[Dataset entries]
[Start of section]
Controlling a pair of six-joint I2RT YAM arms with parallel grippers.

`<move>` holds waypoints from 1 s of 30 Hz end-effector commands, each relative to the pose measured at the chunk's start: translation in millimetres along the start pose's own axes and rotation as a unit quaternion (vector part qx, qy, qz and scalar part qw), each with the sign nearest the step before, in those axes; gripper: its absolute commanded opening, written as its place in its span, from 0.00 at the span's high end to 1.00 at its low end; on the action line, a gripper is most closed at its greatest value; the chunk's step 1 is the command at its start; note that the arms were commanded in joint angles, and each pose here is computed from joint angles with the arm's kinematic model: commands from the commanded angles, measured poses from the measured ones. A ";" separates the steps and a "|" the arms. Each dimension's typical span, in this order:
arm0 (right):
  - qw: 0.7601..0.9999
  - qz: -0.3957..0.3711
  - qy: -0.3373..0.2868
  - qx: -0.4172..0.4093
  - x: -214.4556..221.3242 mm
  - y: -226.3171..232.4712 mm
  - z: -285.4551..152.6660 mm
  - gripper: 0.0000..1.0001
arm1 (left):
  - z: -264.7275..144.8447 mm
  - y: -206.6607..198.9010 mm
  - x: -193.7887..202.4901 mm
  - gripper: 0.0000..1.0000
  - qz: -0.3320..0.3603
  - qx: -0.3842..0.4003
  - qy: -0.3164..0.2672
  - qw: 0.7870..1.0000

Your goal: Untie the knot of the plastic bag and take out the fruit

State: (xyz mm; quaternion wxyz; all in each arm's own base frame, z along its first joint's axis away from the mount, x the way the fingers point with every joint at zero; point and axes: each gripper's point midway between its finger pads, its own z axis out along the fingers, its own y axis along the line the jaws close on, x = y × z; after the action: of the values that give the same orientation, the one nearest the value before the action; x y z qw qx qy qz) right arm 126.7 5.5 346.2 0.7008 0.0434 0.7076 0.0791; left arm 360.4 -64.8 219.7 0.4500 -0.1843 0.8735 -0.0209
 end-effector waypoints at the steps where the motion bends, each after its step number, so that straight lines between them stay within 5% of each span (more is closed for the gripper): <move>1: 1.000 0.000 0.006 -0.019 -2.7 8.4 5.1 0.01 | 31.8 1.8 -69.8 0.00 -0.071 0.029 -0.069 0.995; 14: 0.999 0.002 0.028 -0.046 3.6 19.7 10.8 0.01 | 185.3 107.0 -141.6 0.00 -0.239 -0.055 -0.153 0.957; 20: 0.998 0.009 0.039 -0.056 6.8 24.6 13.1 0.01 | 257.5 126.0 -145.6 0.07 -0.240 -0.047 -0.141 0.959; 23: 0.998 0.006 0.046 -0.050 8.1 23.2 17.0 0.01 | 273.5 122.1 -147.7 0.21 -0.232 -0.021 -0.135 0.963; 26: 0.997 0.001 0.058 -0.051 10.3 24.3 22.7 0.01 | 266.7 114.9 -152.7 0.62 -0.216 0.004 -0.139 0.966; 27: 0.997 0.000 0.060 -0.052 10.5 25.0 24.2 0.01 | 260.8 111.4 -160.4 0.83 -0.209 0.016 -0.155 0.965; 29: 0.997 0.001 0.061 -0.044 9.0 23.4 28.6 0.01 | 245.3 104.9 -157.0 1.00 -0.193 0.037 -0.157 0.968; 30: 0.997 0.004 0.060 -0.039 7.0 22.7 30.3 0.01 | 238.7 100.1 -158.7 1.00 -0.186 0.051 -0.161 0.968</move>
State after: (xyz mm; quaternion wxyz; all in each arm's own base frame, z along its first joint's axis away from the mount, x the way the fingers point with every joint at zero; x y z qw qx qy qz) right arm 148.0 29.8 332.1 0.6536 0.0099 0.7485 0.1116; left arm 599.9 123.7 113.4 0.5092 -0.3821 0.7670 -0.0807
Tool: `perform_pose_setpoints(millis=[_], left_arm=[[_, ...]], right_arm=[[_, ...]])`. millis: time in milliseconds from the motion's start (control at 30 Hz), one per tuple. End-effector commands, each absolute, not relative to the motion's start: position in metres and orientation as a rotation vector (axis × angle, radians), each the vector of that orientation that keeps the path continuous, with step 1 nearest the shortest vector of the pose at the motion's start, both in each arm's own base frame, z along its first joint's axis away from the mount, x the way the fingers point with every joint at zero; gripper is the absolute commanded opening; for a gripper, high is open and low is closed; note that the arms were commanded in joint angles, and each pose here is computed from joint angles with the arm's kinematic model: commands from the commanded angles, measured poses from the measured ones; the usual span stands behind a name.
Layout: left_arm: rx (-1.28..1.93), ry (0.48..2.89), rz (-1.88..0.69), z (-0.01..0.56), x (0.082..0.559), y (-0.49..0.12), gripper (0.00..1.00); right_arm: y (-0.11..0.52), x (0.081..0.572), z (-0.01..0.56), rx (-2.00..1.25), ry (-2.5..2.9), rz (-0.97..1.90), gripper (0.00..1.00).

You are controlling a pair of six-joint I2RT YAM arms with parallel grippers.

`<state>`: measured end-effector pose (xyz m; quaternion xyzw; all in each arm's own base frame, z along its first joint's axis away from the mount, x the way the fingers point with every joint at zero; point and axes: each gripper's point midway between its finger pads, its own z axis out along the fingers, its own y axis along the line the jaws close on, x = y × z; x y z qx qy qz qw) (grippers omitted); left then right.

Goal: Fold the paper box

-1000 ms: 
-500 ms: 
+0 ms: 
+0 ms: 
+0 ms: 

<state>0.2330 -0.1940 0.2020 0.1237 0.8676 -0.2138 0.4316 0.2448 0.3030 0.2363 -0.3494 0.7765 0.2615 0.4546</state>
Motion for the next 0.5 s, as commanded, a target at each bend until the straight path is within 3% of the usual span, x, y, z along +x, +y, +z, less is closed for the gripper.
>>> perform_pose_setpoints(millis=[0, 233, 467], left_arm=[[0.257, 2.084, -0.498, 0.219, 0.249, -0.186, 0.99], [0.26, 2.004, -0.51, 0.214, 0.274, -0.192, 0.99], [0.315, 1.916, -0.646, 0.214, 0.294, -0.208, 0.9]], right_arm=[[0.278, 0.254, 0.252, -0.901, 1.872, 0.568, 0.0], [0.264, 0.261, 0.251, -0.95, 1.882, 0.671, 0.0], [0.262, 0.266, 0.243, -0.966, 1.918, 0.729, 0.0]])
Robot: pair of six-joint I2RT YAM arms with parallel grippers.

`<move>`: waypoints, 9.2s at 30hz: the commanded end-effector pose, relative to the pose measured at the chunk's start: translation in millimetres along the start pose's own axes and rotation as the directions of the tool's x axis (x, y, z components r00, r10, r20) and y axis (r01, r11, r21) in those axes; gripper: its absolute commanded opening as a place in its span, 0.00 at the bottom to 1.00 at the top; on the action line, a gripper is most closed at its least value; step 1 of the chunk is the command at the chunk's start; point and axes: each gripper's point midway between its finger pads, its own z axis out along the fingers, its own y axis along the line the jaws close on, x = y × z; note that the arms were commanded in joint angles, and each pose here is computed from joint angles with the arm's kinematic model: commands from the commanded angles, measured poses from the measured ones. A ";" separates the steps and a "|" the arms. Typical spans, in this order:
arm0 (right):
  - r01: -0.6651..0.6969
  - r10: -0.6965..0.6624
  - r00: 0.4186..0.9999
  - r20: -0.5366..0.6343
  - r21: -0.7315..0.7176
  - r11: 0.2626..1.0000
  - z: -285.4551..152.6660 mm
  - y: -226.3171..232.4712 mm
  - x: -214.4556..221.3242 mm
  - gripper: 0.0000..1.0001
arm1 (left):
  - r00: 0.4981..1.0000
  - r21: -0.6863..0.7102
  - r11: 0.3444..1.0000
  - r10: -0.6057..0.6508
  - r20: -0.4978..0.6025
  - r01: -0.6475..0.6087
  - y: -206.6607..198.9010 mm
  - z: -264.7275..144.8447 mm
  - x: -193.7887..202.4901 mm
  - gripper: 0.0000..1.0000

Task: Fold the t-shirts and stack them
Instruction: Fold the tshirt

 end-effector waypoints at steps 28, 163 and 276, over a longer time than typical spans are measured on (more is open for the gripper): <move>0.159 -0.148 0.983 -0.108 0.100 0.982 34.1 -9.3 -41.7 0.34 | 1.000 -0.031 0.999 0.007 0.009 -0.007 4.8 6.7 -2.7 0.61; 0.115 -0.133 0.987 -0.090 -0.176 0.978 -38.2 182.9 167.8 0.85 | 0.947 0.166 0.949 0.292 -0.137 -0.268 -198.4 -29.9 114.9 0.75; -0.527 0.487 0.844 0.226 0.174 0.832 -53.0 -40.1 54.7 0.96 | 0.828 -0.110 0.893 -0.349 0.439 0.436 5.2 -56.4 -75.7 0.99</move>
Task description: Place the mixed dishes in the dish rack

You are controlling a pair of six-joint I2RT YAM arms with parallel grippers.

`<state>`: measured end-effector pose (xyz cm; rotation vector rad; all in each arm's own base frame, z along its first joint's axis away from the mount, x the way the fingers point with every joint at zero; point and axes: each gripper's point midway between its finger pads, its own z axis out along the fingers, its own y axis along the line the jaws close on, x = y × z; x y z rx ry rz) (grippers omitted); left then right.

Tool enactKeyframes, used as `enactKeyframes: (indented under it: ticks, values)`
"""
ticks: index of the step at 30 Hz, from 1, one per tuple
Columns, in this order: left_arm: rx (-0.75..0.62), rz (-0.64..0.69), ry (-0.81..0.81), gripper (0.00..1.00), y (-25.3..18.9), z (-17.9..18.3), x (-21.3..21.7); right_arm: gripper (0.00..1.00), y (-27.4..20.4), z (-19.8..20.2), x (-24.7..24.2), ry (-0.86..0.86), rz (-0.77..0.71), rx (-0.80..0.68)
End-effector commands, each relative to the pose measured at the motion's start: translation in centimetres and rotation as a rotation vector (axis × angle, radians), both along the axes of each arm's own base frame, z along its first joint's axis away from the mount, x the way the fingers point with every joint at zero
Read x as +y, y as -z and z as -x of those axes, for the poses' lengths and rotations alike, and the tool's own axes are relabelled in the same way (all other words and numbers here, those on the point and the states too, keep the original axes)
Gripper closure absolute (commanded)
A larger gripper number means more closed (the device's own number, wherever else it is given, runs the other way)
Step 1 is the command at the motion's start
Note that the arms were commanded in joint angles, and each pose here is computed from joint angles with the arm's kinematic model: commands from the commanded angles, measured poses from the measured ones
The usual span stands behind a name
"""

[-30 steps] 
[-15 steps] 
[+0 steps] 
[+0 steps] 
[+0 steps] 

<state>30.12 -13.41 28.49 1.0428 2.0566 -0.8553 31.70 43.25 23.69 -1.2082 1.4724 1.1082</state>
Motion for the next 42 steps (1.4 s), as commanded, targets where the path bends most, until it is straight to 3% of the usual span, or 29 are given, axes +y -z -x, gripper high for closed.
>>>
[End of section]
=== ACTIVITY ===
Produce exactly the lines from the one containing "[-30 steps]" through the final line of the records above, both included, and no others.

=== ANSWER BELOW ===
[-30 steps] 
[-15 steps] 
[+0 steps] 
[+0 steps] 
[+0 steps] 

<state>30.12 -13.41 28.49 1.0428 2.0566 -0.8553 31.70 43.25 23.69 -1.2082 1.4724 1.1082</state>
Motion for the next 42 steps (1.4 s), as commanded, targets where the path bends most, until it is straight to 3% of the usual span, or 29 are given, axes +y -z -x, gripper high for closed.
>>>

The answer to this exercise has been fully stated.